→ EXTRACTED MATERIAL:

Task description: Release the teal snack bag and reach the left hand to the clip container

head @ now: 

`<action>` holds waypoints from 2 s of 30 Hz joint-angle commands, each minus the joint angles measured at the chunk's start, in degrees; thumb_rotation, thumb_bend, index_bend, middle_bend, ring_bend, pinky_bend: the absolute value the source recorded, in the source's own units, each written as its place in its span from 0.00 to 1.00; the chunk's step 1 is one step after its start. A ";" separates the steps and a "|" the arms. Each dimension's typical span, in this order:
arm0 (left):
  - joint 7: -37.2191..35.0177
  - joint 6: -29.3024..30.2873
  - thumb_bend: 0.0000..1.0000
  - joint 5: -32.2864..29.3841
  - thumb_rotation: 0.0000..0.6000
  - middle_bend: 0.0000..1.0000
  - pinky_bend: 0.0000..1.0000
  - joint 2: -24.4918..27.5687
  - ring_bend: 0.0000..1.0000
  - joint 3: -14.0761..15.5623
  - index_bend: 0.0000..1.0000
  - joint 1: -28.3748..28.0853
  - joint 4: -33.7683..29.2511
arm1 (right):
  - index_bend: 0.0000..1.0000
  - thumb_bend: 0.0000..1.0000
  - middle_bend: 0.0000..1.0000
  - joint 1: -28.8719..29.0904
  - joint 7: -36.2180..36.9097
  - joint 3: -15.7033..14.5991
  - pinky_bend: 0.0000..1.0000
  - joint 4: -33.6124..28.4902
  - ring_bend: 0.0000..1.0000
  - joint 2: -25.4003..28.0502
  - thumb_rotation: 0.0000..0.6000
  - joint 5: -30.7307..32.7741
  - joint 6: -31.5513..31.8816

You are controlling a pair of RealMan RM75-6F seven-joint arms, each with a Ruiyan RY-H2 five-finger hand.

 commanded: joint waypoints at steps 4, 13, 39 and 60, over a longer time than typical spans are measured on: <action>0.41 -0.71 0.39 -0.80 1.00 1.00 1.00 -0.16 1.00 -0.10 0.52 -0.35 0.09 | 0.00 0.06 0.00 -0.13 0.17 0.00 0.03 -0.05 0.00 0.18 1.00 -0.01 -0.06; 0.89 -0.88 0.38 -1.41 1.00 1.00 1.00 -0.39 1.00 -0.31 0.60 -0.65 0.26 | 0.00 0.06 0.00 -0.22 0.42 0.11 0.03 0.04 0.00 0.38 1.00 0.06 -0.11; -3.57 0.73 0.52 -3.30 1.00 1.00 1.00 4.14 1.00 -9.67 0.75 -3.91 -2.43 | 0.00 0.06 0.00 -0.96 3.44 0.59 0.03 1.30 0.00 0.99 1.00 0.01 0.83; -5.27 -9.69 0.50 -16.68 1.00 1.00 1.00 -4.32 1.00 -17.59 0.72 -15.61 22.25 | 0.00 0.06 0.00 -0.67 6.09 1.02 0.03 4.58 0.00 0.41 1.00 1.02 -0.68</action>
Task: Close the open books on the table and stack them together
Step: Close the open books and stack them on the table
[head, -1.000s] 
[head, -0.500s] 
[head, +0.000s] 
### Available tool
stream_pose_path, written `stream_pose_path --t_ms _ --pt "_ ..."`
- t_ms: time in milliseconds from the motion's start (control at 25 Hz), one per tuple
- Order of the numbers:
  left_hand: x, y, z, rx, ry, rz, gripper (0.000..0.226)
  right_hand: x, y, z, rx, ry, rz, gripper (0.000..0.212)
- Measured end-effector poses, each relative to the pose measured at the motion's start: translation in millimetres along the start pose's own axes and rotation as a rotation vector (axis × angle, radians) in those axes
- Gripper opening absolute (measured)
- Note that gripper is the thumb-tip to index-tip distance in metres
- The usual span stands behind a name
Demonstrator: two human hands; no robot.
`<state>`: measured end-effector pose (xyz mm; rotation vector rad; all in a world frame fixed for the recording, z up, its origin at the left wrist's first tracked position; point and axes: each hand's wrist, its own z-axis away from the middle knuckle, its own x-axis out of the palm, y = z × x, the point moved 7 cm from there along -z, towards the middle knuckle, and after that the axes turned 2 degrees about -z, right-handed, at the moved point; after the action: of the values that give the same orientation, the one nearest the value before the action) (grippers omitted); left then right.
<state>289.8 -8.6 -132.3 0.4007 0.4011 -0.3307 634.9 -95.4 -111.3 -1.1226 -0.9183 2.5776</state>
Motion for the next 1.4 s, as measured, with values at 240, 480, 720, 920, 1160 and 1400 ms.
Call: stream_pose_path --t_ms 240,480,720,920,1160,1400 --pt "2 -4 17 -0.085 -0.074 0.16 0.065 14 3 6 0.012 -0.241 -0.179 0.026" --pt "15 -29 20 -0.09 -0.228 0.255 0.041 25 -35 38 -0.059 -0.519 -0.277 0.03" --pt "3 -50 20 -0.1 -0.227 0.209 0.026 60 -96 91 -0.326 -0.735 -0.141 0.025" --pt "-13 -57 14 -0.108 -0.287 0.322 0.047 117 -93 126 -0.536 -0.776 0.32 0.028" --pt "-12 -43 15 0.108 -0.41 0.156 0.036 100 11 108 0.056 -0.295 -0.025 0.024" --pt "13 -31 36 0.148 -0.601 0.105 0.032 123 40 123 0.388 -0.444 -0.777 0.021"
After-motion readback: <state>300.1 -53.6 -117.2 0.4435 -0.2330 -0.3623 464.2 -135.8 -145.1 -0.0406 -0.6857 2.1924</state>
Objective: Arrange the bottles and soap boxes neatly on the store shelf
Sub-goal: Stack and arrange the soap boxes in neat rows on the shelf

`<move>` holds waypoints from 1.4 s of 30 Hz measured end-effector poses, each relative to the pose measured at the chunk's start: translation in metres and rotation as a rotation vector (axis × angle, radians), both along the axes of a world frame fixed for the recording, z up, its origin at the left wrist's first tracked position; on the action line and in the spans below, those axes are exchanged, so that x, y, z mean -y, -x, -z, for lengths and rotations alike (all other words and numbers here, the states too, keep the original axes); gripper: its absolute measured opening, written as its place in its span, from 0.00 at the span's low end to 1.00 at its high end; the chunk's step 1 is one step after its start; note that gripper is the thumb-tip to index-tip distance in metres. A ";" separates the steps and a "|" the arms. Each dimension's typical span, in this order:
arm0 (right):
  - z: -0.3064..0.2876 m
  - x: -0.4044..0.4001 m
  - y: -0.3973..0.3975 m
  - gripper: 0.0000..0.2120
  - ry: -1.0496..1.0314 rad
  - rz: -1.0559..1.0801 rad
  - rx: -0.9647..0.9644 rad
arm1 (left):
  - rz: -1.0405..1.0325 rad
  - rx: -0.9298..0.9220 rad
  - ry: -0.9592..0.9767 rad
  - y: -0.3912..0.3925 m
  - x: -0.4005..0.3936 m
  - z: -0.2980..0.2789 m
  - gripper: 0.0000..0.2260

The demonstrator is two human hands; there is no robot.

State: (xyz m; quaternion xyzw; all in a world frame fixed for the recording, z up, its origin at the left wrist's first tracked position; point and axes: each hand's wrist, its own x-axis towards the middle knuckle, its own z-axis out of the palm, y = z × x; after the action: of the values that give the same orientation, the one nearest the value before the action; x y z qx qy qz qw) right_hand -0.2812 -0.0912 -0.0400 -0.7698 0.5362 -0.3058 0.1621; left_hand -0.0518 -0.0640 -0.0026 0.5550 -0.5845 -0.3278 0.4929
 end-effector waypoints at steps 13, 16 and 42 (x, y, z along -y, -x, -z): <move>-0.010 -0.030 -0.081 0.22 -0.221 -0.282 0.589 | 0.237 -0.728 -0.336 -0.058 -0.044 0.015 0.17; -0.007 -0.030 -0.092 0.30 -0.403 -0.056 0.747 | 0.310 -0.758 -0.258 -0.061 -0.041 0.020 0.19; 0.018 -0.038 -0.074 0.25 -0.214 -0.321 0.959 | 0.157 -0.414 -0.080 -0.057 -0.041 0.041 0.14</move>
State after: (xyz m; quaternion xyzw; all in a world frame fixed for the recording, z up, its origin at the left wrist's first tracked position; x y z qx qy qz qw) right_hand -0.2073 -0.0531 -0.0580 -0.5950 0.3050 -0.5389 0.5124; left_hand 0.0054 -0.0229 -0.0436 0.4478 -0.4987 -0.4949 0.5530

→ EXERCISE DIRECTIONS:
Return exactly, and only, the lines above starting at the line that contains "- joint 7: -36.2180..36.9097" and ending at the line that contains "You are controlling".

→ ANSWER TO THIS EXERCISE:
  - joint 7: -36.2180..36.9097
  - joint 3: -15.7033..14.5991
  - pinky_bend: 0.0000..1.0000
  - joint 4: -33.6124..28.4902
  - ring_bend: 0.0000..1.0000
  - joint 2: -25.4003..28.0502
  - thumb_rotation: 0.0000..0.6000
  - joint 5: -30.7307..32.7741
  - joint 6: -31.5513..31.8816

You are controlling a pair of RealMan RM75-6F seven-joint arms, each with a Ruiyan RY-H2 five-finger hand.

No further response is required.